Syphilis, blennorragie… Ces infections sexuellement transmissibles (IST) passent sous le radar. Pourtant, les chiffres sont éloquents : plus de 3.400 cas durant le premier semestre 2020 à l’Abubef.
3.460 cas d’IST ont été enregistrés par l’Association burundaise pour le bien-être familial (Abubef), depuis janvier à juin 2020. 92% de ces cas touchent des femmes. 35% des jeunes (entre 10 et 24 ans).
En 2019, ce centre a reçu 5.996 cas d’IST. Les femmes représentent plus de 87% de cas et 36% sont des jeunes.
La directrice exécutive de l’Abubef, Donavine Uwimana, évoque quelques cas d’IST chez les enfants âgés de 10 à 14 ans : « C’est quand même un très jeune âge, c’est-à-dire qu’il existe des jeunes qui commencent leur vie sexuelle à 10 ans. Cela devrait alerter les pouvoirs publics et les autres acteurs. » Pour elle, une seule personne qui a une IST dans cette tranche d’âge (10-14 ans), c’est alarmant.
Mme Uwimana explique cette flambée des cas chez les femmes par un dépistage systématique des IST chez toutes les femmes enceintes qui consultent à l’Abubef. Ensuite, parmi ces IST dépistées, beaucoup sont des travailleuses de sexe. De surcroît, les hommes sont réticents à consulter, ils privilégient l’automédication.
Elle affirme que malgré les sensibilisations, les IST ne tendent pas à diminuer, si l’on compare les chiffres de l’année précédente avec le premier semestre 2020.
Elle estime que l’information sur les IST n’est plus efficace et complète. Avec l’amélioration de la prise en charge du VIH sida, les IST sont moins visibles. « Ce qui fait que les gens peuvent penser qu’elles n’existent plus».

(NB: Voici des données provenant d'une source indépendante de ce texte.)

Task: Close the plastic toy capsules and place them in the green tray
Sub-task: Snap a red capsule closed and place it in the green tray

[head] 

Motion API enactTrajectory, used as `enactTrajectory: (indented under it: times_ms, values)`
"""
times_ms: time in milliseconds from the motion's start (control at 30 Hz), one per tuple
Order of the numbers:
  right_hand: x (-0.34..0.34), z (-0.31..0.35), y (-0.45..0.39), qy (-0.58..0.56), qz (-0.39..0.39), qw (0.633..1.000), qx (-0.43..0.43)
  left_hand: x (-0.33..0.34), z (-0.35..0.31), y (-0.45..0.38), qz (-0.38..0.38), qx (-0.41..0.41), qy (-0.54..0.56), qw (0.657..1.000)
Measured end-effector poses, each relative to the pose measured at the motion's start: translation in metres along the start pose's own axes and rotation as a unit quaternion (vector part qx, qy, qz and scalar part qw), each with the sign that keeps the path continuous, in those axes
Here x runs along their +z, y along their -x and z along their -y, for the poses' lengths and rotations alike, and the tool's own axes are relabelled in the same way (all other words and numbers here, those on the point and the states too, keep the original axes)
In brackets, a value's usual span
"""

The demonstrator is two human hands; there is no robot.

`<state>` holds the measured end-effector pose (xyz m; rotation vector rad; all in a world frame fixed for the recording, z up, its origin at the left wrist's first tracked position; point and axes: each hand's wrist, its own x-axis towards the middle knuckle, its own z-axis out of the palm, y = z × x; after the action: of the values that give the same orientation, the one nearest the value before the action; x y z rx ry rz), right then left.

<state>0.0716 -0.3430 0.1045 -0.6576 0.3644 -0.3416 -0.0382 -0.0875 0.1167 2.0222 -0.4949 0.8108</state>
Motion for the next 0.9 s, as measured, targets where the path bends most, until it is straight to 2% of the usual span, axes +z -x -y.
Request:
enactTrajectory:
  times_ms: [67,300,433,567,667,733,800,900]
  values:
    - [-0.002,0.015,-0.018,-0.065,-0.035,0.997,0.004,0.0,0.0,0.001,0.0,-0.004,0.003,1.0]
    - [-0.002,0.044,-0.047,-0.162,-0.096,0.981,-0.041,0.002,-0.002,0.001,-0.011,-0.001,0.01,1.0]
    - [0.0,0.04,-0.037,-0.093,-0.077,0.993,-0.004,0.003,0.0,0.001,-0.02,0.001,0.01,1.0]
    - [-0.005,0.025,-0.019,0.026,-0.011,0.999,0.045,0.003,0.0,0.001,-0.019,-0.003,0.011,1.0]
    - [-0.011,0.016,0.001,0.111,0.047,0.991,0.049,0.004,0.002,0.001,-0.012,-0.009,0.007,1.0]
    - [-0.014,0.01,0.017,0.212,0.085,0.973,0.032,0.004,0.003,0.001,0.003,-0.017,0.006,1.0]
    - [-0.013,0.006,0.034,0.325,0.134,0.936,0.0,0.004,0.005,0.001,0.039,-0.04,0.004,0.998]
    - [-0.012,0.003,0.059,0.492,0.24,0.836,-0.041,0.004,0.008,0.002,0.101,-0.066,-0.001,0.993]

L’autre défi, selon Mme Uwimana, est que les questions liées à la sexualité restent tabous. Pour certains, l’éducation sexuelle chez les jeunes est perçue comme une incitation à la débauche alors qu’elle contribue pour une grande part dans la prévention des IST.
La fertilité en péril
Dr Janvier Nihorimbere affirme que les IST affectent beaucoup la santé reproductive.

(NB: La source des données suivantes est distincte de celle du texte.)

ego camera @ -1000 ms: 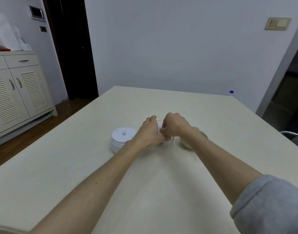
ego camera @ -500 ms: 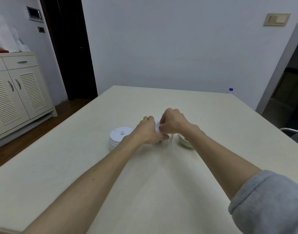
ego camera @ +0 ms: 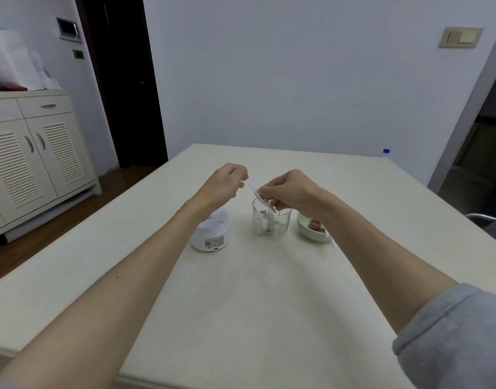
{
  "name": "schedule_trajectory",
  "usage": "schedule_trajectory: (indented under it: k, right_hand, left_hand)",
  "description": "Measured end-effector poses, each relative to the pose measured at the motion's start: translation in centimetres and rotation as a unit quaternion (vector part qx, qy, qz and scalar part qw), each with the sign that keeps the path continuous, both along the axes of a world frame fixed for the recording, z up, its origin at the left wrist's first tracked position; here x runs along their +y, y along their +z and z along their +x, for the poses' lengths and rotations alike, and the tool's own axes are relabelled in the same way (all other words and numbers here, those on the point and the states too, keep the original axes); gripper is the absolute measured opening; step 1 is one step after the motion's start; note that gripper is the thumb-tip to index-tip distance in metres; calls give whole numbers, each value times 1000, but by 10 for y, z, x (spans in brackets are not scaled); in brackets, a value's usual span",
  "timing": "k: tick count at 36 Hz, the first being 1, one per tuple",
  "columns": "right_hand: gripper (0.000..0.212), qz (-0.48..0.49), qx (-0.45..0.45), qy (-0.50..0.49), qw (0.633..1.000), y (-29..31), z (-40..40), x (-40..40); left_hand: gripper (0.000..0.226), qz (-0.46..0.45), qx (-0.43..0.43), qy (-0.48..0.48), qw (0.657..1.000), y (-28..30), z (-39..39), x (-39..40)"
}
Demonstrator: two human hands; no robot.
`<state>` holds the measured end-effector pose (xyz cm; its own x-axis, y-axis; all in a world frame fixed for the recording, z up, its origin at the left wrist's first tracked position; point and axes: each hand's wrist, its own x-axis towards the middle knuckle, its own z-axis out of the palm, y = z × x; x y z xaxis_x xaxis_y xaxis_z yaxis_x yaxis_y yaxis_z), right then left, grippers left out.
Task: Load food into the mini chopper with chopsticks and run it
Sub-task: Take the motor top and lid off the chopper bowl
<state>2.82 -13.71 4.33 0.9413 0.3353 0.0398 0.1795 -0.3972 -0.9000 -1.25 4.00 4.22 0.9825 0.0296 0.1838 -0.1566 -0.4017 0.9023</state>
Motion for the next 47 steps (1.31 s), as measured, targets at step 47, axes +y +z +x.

Chez l’homme, explique ce médecin, ces IST provoquent des lésions sur les voies génitales responsables de la reproduction. « Ces lésions provoquent donc la mort des tissus qui fabriquent les spermatozoïdes. Avec son corollaire : la stérilité».
Les hommes patients des IST peuvent aussi endurer un choc psychologique dû aux douleurs physiques intenses. Par exemple la blennorragie surtout entraîne chez l’homme une « chaude-pisse » (brûlures intenses en urinant et écoulement du pus). « Ça fait très mal. En médecine, l’on dit que le patient a l’impression de pisser les lames de rasoir. » Cela provoque des séquelles traumatiques qui affectent la virilité du sujet, d’après le médecin. Car il est affecté au niveau mental et développe du dégoût sexuel.
Chez la femme, nuance Dr Nihorimbere, les symptômes tardent à s’extérioriser et peuvent se confondre avec une indigestion, une infection urinaire, une ovulation, etc. Entre temps, l’infection cause des dégâts dans les parties génitales internes, dont l’inflammation des trompes qui peuvent se boucher. Et bonjour l’infertilité. Si les trompes ne sont pas bouchées, elles sont difficilement perméables, ce qui peut entraîner une grossesse extra utérine.
La directrice de l’Abubef ajoute que certains IST peuvent être impliquées dans les cancers des parties génitales, comme le cancer du col de l’utérus chez la femme. Elle fait aussi savoir que les patients des IST non traités sont beaucoup plus exposés au VIH sida.
Parmi les causes de stérilité au Burundi, poursuit-elle, l’on retrouve souvent les IST non traités.
Nous avons essayé de contacter le ministère de la Santé, sans succès.